WHAT TO WORK ON
Would you return the complete listing below word for word?

PROVIDED DATA
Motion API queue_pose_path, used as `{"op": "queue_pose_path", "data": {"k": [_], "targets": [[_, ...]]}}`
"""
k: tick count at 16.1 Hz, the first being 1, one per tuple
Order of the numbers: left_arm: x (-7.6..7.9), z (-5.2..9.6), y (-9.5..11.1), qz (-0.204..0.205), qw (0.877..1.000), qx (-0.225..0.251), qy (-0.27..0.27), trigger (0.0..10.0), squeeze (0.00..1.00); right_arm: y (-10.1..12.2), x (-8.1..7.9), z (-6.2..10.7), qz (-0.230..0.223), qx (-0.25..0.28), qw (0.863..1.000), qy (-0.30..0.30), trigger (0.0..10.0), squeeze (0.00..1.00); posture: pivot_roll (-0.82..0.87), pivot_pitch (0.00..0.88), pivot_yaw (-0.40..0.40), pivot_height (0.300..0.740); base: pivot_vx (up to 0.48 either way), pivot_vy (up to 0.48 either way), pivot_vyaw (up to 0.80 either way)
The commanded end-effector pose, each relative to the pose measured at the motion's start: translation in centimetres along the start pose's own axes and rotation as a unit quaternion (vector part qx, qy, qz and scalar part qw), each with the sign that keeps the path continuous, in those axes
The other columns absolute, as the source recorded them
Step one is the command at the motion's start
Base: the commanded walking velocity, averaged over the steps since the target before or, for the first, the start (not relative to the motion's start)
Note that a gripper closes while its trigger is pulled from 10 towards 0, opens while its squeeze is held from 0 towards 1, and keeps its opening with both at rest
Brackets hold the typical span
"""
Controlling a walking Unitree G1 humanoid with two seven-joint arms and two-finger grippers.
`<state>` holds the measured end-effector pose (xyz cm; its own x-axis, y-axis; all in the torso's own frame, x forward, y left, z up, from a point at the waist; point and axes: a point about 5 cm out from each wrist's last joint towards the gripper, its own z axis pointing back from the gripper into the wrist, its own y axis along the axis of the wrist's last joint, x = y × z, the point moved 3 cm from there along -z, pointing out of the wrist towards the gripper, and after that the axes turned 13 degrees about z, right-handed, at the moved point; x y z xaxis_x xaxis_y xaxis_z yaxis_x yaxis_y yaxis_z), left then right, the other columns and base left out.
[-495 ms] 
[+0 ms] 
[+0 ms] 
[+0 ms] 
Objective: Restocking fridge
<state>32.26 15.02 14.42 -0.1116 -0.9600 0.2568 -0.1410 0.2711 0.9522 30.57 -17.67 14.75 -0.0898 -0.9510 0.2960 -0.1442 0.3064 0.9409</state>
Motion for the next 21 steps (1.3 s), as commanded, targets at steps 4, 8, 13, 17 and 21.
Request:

EXERCISE SOLUTION
Motion API queue_pose_path, used as `{"op": "queue_pose_path", "data": {"k": [_], "targets": [[_, ...]]}}`
"""
k: tick count at 16.1 Hz, the first being 1, one per tuple
Order of the numbers: left_arm: x (-7.6..7.9), z (-5.2..9.6), y (-9.5..11.1), qz (-0.204..0.205), qw (0.877..1.000), qx (-0.225..0.251), qy (-0.27..0.27), trigger (0.0..10.0), squeeze (0.00..1.00); right_arm: y (-10.1..12.2), x (-8.1..7.9), z (-6.2..10.7), qz (-0.230..0.223), qx (-0.25..0.28), qw (0.863..1.000), qy (-0.30..0.30), trigger (0.0..10.0), squeeze (0.00..1.00); posture: pivot_roll (-0.82..0.87), pivot_pitch (0.00..0.88), pivot_yaw (-0.40..0.40), pivot_height (0.300..0.740); base: pivot_vx (up to 0.48 either way), pivot_vy (up to 0.48 either way), pivot_vyaw (up to 0.80 either way)
The commanded end-effector pose, each relative to the pose measured at the motion's start: translation in centimetres along the start pose's own axes and rotation as a unit quaternion (vector part qx, qy, qz and scalar part qw), each with the sign that keeps the path continuous, in those axes
The other columns absolute, as the source recorded them
Step one is the command at the motion's start
Base: the commanded walking velocity, averaged over the steps since the target before or, for the first, the start (not relative to the motion's start)
Note that a gripper closes while its trigger is pulled from 10 towards 0, opens while its squeeze is held from 0 towards 1, and keeps its opening with both at rest
Brackets hold the typical span
"""
Controlling a walking Unitree G1 humanoid with two seven-joint arms and two-finger grippers.
`<state>` holds the measured end-effector pose (xyz cm; its own x-axis, y-axis; all in the torso's own frame, x forward, y left, z up, from a point at the waist; point and axes: a point about 5 cm out from each wrist's last joint towards the gripper, its own z axis pointing back from the gripper into the wrist, its own y axis along the axis of the wrist's last joint, x = y × z, the point moved 3 cm from there along -z, pointing out of the wrist towards the gripper, and after that the axes turned 13 degrees about z, right-handed, at the moved point; x y z xaxis_x xaxis_y xaxis_z yaxis_x yaxis_y yaxis_z), left then right, the other columns and base left out.
[-495 ms] 
[+0 ms] 
[+0 ms] 
[+0 ms] 
Objective: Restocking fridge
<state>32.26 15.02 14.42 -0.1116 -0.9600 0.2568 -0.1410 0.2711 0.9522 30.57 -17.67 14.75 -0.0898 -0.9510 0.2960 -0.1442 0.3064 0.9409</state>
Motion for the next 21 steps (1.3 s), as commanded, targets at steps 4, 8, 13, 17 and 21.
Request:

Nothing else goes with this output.